Mit Blick auf die krisenbedingten Veränderungen der Arbeitswelt (Virtualisierung der Arbeitsumgebung, Kürzungen, erhöhte Anforderungen, job-bezogene Unsicherheit) thematisieren Medien sowie Praktikerinnen und Praktiker in den letzten Monaten verstärkt den erhöhten Stress und Druck für Mitarbeitende im Arbeitsalltag. Bisherige wissenschaftliche Studien zeigen, dass berufliches Engagement durch die aktive Vermittlung von Unterstützungsangeboten und Wertschätzung seitens des Arbeitgebers stimuliert werden kann.
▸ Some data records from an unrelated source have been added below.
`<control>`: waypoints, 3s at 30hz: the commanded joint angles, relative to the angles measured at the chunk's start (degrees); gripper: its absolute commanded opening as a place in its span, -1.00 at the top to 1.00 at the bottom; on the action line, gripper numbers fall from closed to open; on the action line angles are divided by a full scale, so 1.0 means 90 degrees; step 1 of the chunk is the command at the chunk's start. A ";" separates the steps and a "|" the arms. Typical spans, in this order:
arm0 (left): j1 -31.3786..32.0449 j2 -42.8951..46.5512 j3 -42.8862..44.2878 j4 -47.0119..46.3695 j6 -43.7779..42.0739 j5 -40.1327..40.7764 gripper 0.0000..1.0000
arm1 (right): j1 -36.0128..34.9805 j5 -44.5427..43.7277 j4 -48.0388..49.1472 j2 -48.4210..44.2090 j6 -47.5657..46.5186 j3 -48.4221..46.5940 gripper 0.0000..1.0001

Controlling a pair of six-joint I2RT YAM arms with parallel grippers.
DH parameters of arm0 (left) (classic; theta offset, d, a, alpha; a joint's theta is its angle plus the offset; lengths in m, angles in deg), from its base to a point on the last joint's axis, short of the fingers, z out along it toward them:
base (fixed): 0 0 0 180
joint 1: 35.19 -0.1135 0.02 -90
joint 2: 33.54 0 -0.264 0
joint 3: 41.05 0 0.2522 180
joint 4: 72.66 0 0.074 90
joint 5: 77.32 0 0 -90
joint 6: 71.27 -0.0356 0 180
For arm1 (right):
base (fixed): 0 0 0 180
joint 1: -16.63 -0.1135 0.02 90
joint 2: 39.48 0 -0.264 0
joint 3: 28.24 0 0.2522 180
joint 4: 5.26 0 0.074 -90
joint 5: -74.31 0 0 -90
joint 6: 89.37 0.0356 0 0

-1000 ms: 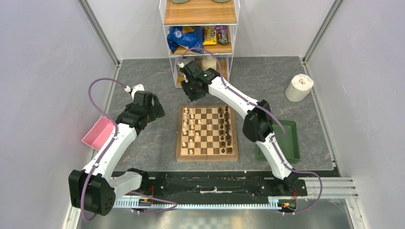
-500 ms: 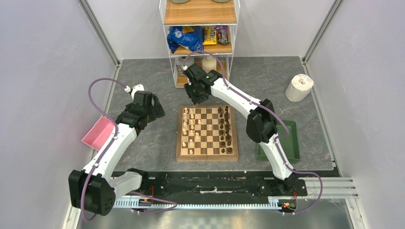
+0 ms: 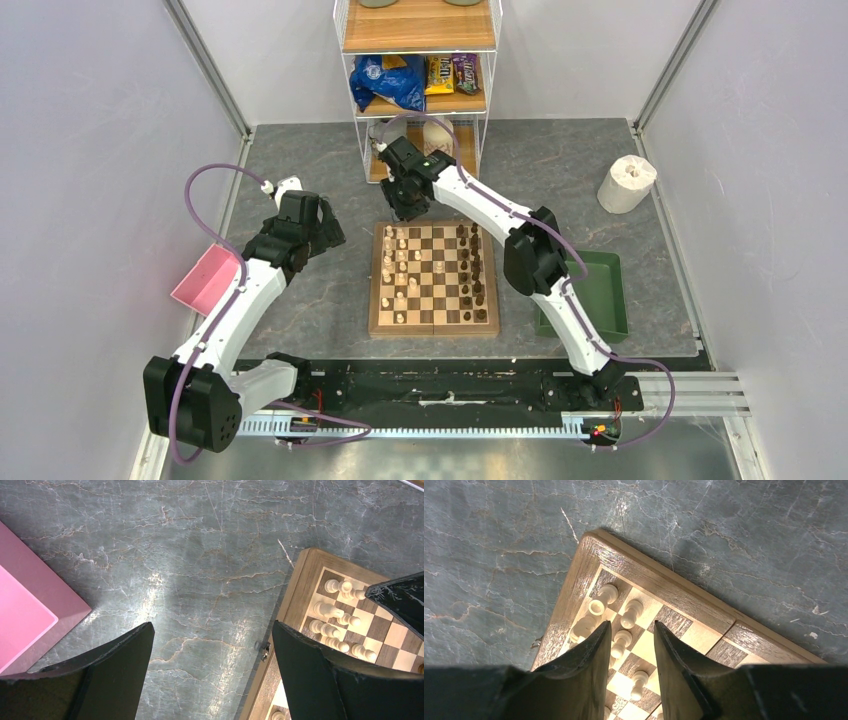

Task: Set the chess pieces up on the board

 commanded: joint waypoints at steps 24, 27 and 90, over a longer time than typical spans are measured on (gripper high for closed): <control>-0.0035 0.0064 0.0046 -0.0062 0.0130 0.0051 -0.90 | -0.0095 0.0126 -0.0147 0.0329 -0.0002 -0.0382 0.33; -0.0035 0.0069 0.0039 -0.0067 0.0142 0.0047 -0.90 | -0.0098 0.0147 -0.0179 0.0324 -0.0003 -0.0367 0.34; -0.0035 0.0147 -0.0004 -0.0072 0.0163 -0.0070 -0.90 | -0.0134 -0.0129 -0.0205 0.0122 -0.0101 -0.0400 0.29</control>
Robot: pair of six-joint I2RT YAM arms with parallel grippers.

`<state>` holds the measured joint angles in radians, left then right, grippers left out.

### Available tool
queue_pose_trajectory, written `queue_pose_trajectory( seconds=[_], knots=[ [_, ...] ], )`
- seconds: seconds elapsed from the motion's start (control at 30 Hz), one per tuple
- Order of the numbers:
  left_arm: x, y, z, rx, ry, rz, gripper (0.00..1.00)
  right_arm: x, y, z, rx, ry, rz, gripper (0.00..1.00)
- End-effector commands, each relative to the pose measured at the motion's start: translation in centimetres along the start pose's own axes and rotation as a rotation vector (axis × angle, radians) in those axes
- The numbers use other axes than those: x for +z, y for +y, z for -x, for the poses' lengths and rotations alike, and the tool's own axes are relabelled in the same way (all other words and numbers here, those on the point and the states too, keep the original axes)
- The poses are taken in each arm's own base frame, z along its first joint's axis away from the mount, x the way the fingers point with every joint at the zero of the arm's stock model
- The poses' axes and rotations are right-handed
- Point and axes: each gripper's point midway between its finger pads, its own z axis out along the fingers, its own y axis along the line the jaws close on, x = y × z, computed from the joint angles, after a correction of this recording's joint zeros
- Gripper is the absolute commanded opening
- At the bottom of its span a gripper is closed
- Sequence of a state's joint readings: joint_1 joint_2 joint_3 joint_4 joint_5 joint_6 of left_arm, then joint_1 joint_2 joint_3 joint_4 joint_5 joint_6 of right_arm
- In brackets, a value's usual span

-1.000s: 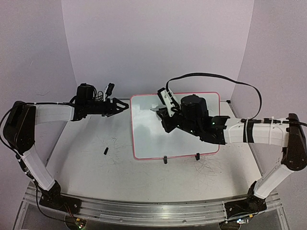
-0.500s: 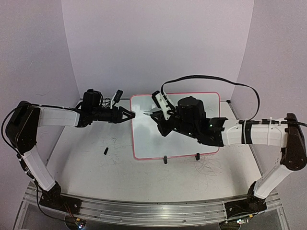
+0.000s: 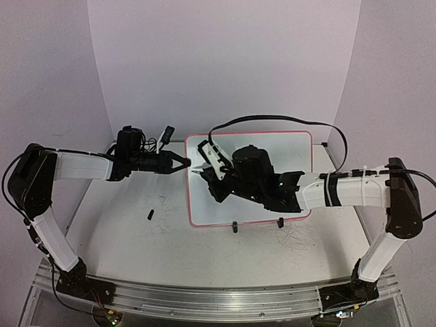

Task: Write a sentence on the whiteboard
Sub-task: Hold the whiteboard at the center of the board.

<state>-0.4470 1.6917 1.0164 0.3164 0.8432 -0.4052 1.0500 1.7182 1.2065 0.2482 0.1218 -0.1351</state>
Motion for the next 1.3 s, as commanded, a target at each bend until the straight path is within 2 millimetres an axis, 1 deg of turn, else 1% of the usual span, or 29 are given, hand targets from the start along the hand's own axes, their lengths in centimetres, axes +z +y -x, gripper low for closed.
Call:
queue_pose_trajectory(
  seconds=[0.0,0.27,0.4,0.6,0.73,1.03,1.27],
  knots=[
    [-0.1,-1.4,1.5,0.081,-0.029,-0.056,0.26,0.8,0.2,2.5,-0.01,-0.066,-0.028,0.0],
    [0.1,-1.4,1.4,0.083,-0.025,-0.064,0.22,1.6,0.4,1.9,-0.01,-0.055,-0.065,0.0],
    [0.1,-1.4,1.4,0.086,-0.023,-0.067,0.21,2.0,0.0,1.5,-0.008,-0.044,-0.098,0.0],
    [0.2,-1.3,1.2,0.082,-0.019,-0.069,0.28,2.1,-0.6,1.6,0.006,-0.052,-0.137,0.0],
    [0.3,-1.3,1.2,0.082,-0.018,-0.071,0.29,2.0,-0.7,1.6,0.008,-0.06,-0.139,0.0],
    [0.3,-1.0,0.8,0.09,-0.017,-0.058,0.2,2.6,-0.4,1.3,0.004,-0.058,-0.131,0.0],
    [0.3,-0.9,0.5,0.107,-0.013,-0.055,0.11,2.6,-0.4,1.2,0.005,-0.062,-0.134,0.0]
  ],
)
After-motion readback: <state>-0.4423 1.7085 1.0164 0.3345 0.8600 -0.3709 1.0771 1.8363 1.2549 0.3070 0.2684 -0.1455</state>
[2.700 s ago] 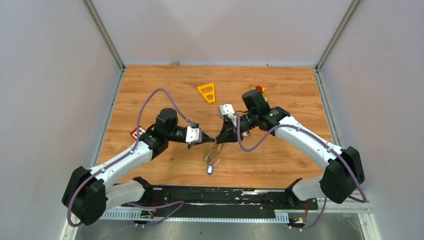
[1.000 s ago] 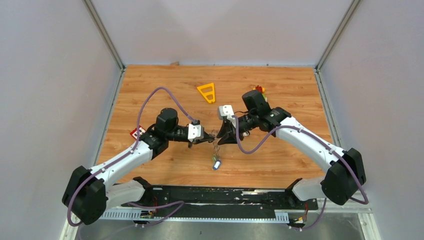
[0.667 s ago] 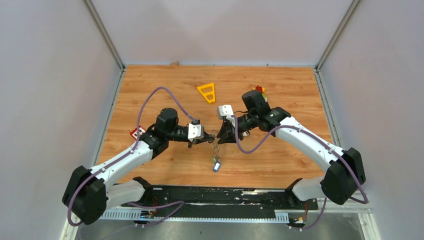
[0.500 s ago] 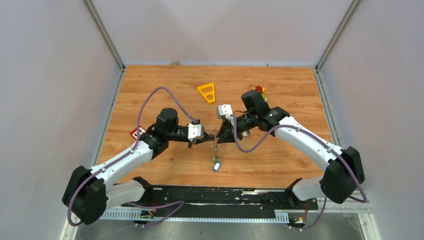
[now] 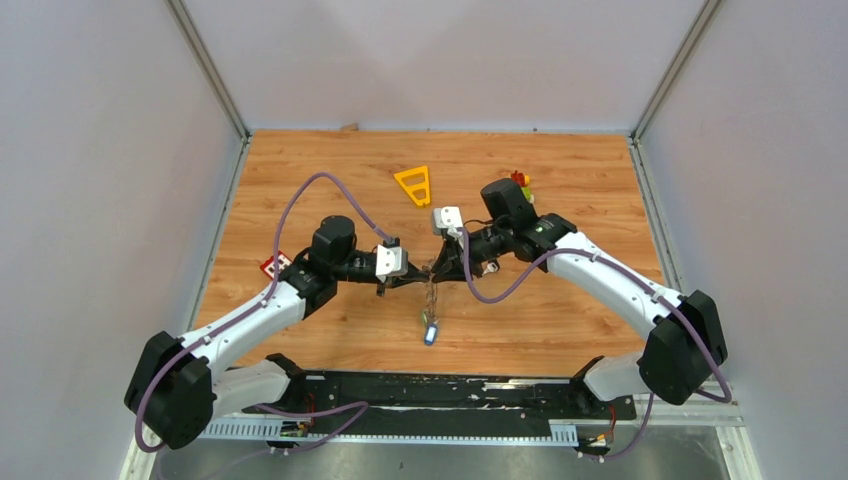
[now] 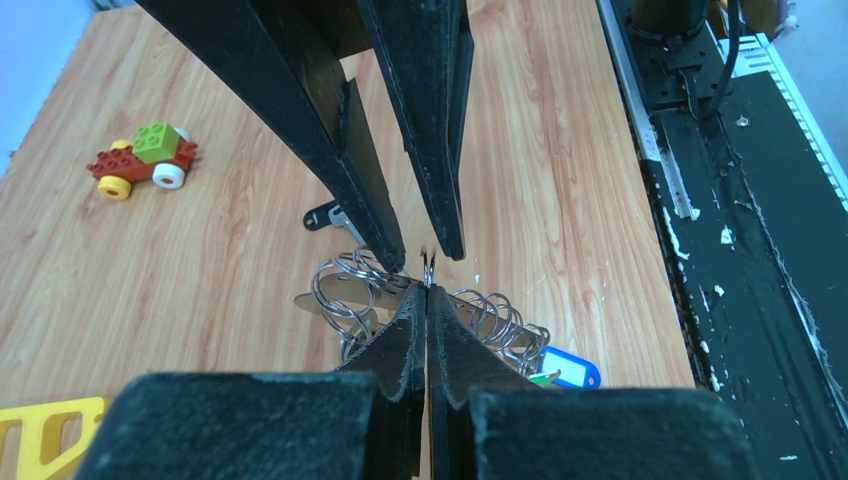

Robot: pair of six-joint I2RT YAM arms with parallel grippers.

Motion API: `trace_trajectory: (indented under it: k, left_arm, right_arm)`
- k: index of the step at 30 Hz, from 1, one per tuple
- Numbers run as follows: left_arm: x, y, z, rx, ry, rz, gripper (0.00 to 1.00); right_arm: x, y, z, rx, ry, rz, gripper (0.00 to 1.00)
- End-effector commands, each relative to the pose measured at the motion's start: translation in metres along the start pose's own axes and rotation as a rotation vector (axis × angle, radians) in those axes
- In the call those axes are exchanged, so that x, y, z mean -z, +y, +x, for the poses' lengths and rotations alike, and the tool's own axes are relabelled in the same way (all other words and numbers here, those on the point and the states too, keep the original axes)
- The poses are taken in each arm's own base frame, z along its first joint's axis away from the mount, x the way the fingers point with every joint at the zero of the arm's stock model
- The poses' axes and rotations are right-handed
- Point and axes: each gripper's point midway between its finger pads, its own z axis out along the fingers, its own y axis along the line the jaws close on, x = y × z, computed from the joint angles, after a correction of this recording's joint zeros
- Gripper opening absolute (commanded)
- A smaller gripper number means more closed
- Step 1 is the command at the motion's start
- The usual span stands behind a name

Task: Put the keys on the keyring
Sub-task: Adjust the keyring.

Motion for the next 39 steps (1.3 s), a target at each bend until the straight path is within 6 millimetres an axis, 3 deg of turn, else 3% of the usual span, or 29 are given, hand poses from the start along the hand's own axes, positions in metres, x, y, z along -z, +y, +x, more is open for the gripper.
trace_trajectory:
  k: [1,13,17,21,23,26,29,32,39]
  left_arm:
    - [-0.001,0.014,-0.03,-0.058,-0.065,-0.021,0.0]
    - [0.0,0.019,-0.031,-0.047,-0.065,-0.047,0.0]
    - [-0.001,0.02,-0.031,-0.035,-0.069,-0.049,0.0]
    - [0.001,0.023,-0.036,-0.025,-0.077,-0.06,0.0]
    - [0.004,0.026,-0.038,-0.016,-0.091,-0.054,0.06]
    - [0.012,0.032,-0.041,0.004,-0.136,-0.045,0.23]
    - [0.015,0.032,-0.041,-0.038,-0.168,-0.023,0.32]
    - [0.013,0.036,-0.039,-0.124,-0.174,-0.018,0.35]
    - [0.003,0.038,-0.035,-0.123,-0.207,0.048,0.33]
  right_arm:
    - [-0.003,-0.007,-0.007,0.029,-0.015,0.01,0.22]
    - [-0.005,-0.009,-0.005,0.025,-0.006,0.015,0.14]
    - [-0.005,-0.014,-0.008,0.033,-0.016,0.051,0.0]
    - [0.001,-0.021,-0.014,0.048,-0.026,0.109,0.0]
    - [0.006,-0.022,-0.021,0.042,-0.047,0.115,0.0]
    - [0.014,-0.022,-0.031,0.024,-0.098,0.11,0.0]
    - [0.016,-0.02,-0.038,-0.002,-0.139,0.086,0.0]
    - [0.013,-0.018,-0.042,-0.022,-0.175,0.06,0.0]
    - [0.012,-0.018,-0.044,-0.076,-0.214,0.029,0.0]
Interne Kommunikatorinnen und Kommunikatoren müssen gemeinsam mit HR die Verantwortung übernehmen, geeignete Wege der Wertschätzungsvermittlung zu finden. Bisherige Studien haben gezeigt, dass Wertschätzung oftmals nicht geeignet vermittelt wird. Im Fokus des Forschungsprojekts steht daher die Perspektive von Mitarbeitenden: 

  1. Welche Formen der Wertschätzung werden (von wem) im Arbeitskontext an Mitarbeitende vermittelt?
     
  2. Welche Formen der Wertschätzung brauchen Mitarbeitende, um ihr berufliches Engagement zu erhöhen und um vor negativen Auswirkungen durch Arbeitsbelastungen (Stress, Frustration) geschützt zu sein?
     
  3. Wie bewerten Mitarbeitende verschiedene Wertschätzungspraktiken ihres Unternehmens?

 

Vorgehen

  • Literaturanalyse: Welche bisherigen Forschungserkenntnisse gibt es zur Vermittelbarkeit von Wertschätzung im Arbeitskontext? Wie wird Wertschätzung in bisherigen Studien in Bezug zu beruflichem (Dis-)Engagement, Stress und Frustration im Arbeitskontext gesetzt? Die Literaturanalyse dient der Erfassung des Forschungsstands zu diesem Thema.
     
  • 4-5 Fokusgruppen mit Mitarbeitenden: Dafür werden Arbeitnehmende aus privatwirtschaftlichen Unternehmen ab einer Größe von 250 Mitarbeitenden ohne Führungsverantwortung eingeladen.